_What to do_
Starting with the line below that holds "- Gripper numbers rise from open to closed" and stopping after the line that holds "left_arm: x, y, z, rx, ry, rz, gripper", transcribe the lines exactly, leaving out all pictures.
##############################
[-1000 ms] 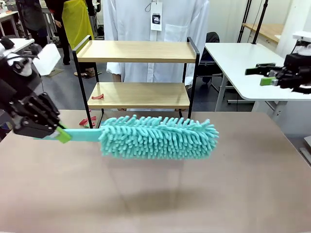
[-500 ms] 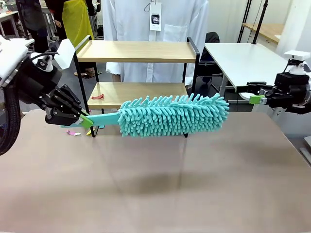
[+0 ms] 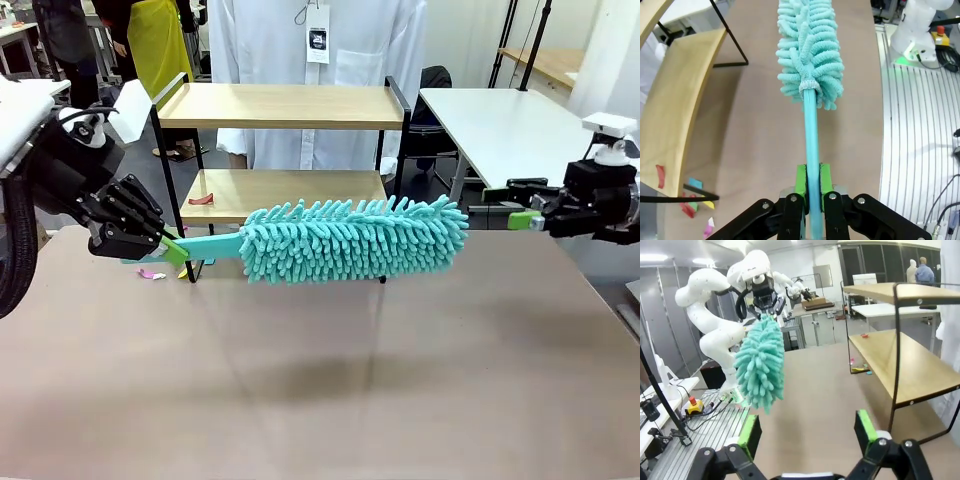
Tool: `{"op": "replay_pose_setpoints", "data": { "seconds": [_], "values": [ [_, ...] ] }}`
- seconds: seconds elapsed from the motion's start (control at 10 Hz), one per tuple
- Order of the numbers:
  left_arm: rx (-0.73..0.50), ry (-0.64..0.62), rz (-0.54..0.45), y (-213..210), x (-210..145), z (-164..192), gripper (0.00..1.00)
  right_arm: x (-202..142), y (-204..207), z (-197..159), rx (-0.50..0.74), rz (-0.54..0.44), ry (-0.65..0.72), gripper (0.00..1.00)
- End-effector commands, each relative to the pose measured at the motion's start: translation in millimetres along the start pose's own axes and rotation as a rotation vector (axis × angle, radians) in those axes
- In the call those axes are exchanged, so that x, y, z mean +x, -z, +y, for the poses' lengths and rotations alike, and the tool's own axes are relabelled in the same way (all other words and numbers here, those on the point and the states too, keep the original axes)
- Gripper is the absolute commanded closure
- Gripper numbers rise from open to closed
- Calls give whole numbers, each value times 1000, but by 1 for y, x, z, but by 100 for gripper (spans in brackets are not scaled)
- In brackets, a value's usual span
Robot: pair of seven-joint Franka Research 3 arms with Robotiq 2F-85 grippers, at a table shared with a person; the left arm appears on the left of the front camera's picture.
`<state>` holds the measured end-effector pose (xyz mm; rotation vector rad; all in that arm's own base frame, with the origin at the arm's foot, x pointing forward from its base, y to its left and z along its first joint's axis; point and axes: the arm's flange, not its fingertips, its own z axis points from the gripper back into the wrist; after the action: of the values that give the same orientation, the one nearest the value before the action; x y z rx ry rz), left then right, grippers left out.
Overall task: Clean the shelf.
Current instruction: Hand the Duster back to the human.
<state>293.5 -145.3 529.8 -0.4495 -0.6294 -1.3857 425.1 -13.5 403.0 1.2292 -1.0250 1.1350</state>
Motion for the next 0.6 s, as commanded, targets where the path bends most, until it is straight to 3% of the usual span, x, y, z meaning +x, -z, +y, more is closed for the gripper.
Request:
{"op": "replay_pose_setpoints", "data": {
  "seconds": [0.0,0.5],
  "values": [
    [-4,-7,-12,-2,2,-2,87,-8,18,31,-27,33,-12,0],
    [-4,-7,-12,-2,2,-2,87,-24,45,61,-43,-50,-3,0]
  ]
}}
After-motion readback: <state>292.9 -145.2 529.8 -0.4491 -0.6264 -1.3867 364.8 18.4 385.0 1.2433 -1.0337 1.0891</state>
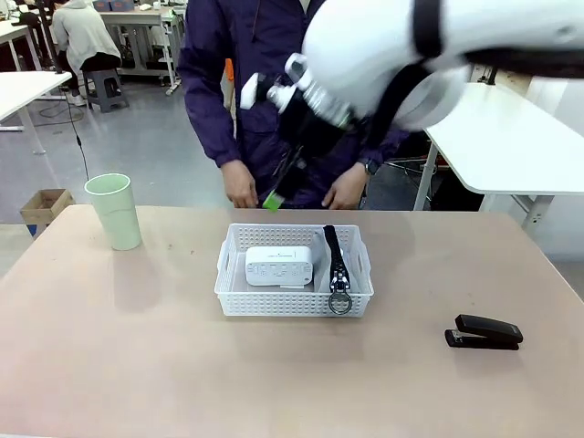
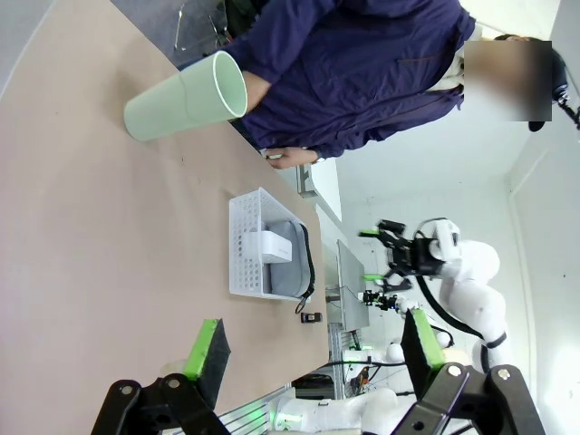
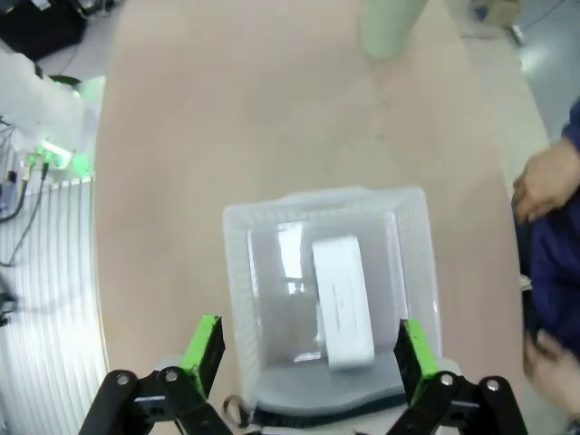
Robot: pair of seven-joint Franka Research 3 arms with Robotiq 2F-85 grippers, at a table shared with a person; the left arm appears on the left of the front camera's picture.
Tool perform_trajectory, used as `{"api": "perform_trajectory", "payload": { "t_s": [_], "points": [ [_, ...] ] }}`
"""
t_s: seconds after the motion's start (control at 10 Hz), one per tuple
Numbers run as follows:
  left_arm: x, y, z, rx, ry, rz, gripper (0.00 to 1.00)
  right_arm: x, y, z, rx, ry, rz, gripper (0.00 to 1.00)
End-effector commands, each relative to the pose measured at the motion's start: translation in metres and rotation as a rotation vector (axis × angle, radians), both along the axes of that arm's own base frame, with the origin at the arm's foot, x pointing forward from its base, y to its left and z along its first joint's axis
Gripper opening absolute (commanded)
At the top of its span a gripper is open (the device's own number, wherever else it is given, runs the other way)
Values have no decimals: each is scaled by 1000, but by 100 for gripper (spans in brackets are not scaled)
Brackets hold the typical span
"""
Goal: Efficiently arrange items inside the basket to fit them all.
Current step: Pick up the Digital clock and place it inside the Organizing basket.
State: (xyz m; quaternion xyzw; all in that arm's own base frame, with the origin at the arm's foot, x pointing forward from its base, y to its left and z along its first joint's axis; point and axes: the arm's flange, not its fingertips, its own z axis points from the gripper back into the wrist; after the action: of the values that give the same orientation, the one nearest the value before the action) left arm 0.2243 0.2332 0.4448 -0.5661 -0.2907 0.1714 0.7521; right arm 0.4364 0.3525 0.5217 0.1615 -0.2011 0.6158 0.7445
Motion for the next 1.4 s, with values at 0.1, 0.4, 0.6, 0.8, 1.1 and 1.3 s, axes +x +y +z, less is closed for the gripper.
{"api": "perform_trajectory", "payload": {
  "t_s": [0.1,0.4,0.6,0.8,1.1,1.3],
  "points": [
    [1,0,1,-3,-28,-2,100,-32,-107,52,-54,144,-245,100],
    [1,0,1,-3,-28,-2,100,-43,-261,91,149,267,-571,100],
    [1,0,1,-3,-28,-2,100,-65,-369,81,335,438,-730,100],
    [1,0,1,-3,-28,-2,100,-90,-465,50,542,617,-843,100],
    [1,0,1,-3,-28,-2,100,-127,-552,-17,832,965,-898,100],
    [1,0,1,-3,-28,-2,100,-141,-559,-45,875,1014,-981,100]
  ]
}}
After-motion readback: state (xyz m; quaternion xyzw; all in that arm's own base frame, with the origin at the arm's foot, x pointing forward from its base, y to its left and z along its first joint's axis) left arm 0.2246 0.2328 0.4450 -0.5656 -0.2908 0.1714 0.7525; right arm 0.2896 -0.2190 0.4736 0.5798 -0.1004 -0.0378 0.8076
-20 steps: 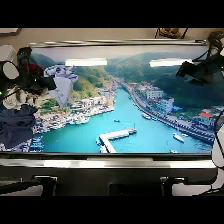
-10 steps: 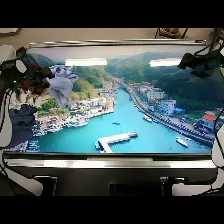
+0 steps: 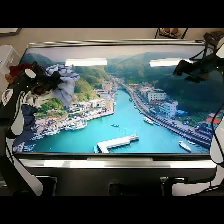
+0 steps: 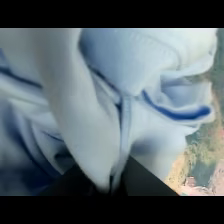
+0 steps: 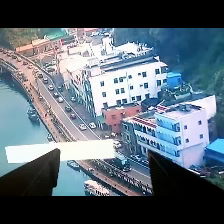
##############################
_Answer area_
- Gripper numbers rise from open to closed
- Calls give whole numbers, each value times 1000, but by 1 for y, x, z, but by 100 for gripper (spans in brackets are not scaled)
- In brackets, a value's usual span
Robot: pair of seven-joint Franka Research 3 arms with Robotiq 2F-85 grippers, at a table shared with a person; the left arm appears on the left of the front camera's picture.
`<state>` holds the measured end-effector pose (xyz mm; rotation vector rad; all in that arm's own base frame, with the origin at the arm's foot, x pointing forward from its base, y to its left and z along its first joint's axis; point and axes: the arm's flange, not its fingertips, its own z axis points from the gripper back into the wrist; after the action: of the values that give the same orientation, the one nearest the value before the action; x y z rx ry rz), left then right, grippers left out.
Overall task: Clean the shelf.
Current instruction: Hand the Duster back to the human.
<state>293.5 -145.3 529.8 -0.4495 -0.6294 -1.3857 425.1 -13.5 403.0 1.2292 -1.0250 1.1350</state>
Motion for the next 0.6 s, as commanded, targets where the path bends most, until it is straight to 3% of the usual span, x, y, z meaning +x, -z, +y, more is closed for the gripper.
Request:
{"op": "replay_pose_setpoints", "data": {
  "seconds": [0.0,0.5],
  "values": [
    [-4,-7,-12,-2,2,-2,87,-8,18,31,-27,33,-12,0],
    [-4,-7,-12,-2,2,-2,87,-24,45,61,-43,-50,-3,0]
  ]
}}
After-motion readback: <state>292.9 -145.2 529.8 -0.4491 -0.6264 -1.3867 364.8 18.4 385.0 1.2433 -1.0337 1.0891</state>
Robot: pair of seven-joint Franka Research 3 arms with Robotiq 2F-85 grippers, at a table shared with a person; the left arm appears on the left of the front camera's picture.
Tool perform_trajectory, used as `{"api": "perform_trajectory", "payload": { "t_s": [_], "points": [ [_, ...] ] }}`
"""
t_s: seconds after the motion's start (control at 10 Hz), one per tuple
Numbers run as follows:
  left_arm: x, y, z, rx, ry, rz, gripper (0.00 to 1.00)

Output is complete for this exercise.